[Exercise goal] Search each line of the data for the word "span"; copy every line where it is found.

[Provided material]
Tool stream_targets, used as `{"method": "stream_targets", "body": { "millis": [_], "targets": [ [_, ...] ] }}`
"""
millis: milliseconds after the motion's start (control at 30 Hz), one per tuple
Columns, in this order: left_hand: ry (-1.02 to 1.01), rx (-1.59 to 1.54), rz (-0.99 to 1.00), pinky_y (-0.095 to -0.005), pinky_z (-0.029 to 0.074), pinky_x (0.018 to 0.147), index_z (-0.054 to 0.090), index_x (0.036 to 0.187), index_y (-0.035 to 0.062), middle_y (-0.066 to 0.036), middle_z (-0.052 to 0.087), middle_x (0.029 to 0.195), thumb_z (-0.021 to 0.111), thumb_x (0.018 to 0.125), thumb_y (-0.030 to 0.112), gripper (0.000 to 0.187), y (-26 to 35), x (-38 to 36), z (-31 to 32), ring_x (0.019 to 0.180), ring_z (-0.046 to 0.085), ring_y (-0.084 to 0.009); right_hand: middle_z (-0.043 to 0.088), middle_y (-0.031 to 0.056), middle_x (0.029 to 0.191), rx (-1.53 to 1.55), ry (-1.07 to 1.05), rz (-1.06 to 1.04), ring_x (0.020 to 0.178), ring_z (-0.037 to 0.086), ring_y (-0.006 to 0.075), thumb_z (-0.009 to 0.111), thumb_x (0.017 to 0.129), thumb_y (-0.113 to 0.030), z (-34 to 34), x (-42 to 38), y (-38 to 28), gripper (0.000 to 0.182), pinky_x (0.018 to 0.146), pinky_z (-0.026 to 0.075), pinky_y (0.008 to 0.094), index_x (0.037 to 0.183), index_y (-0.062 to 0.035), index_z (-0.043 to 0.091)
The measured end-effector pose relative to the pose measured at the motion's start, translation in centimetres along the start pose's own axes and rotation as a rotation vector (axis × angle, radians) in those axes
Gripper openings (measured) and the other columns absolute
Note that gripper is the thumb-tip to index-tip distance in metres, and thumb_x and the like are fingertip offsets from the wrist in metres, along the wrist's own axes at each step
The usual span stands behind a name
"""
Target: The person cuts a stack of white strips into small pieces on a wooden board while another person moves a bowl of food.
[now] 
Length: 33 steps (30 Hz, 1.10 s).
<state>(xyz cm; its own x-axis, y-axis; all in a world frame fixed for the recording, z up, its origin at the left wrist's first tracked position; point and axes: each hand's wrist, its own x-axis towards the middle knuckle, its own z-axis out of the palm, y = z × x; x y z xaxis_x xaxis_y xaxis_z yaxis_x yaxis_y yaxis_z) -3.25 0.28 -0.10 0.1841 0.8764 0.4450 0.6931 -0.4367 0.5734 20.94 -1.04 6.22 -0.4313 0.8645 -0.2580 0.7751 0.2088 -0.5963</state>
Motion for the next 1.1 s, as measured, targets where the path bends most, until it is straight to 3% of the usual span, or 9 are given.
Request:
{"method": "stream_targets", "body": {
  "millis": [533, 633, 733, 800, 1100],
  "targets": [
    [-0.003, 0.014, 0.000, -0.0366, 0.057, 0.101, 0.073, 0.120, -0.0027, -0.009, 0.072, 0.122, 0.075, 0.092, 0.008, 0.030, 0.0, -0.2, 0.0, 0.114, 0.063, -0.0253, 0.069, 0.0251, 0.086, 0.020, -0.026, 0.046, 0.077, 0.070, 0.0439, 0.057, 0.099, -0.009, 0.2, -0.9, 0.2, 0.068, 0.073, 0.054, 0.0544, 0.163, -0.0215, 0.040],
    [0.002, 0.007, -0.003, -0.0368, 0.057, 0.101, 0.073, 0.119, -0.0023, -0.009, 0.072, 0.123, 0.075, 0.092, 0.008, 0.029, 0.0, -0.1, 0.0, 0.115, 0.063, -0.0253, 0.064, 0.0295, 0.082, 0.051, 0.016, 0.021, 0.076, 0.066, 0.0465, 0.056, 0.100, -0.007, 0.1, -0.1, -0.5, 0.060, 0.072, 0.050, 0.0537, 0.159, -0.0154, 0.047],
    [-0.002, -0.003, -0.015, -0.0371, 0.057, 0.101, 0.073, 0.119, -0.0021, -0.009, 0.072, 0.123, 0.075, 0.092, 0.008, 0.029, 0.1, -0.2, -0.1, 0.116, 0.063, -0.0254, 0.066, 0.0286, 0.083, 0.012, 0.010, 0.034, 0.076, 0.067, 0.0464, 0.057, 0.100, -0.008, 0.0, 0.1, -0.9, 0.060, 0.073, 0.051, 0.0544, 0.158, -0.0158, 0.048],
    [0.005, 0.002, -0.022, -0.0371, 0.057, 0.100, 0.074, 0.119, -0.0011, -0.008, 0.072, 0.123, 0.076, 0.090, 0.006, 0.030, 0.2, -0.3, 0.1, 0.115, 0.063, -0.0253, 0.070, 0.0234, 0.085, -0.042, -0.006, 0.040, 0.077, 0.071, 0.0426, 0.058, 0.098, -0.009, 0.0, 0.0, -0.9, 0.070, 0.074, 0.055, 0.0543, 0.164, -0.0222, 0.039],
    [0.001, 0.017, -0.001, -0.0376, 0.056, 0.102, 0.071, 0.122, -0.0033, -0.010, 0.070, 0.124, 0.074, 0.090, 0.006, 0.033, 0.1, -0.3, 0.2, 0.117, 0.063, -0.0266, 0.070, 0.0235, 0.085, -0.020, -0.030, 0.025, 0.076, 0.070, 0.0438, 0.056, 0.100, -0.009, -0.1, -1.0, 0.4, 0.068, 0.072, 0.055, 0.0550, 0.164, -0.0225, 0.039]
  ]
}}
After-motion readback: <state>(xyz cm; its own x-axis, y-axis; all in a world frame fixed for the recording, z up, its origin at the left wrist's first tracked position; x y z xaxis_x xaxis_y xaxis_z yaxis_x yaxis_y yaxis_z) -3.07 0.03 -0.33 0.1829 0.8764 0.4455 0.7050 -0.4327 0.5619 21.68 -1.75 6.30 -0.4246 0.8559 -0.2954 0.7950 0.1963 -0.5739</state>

[Response area]
The usual span stands behind a name
Motion for the next 1.1 s, as measured, targets where the path bends most, until it is straight to 3% of the usual span, or 9 are given.

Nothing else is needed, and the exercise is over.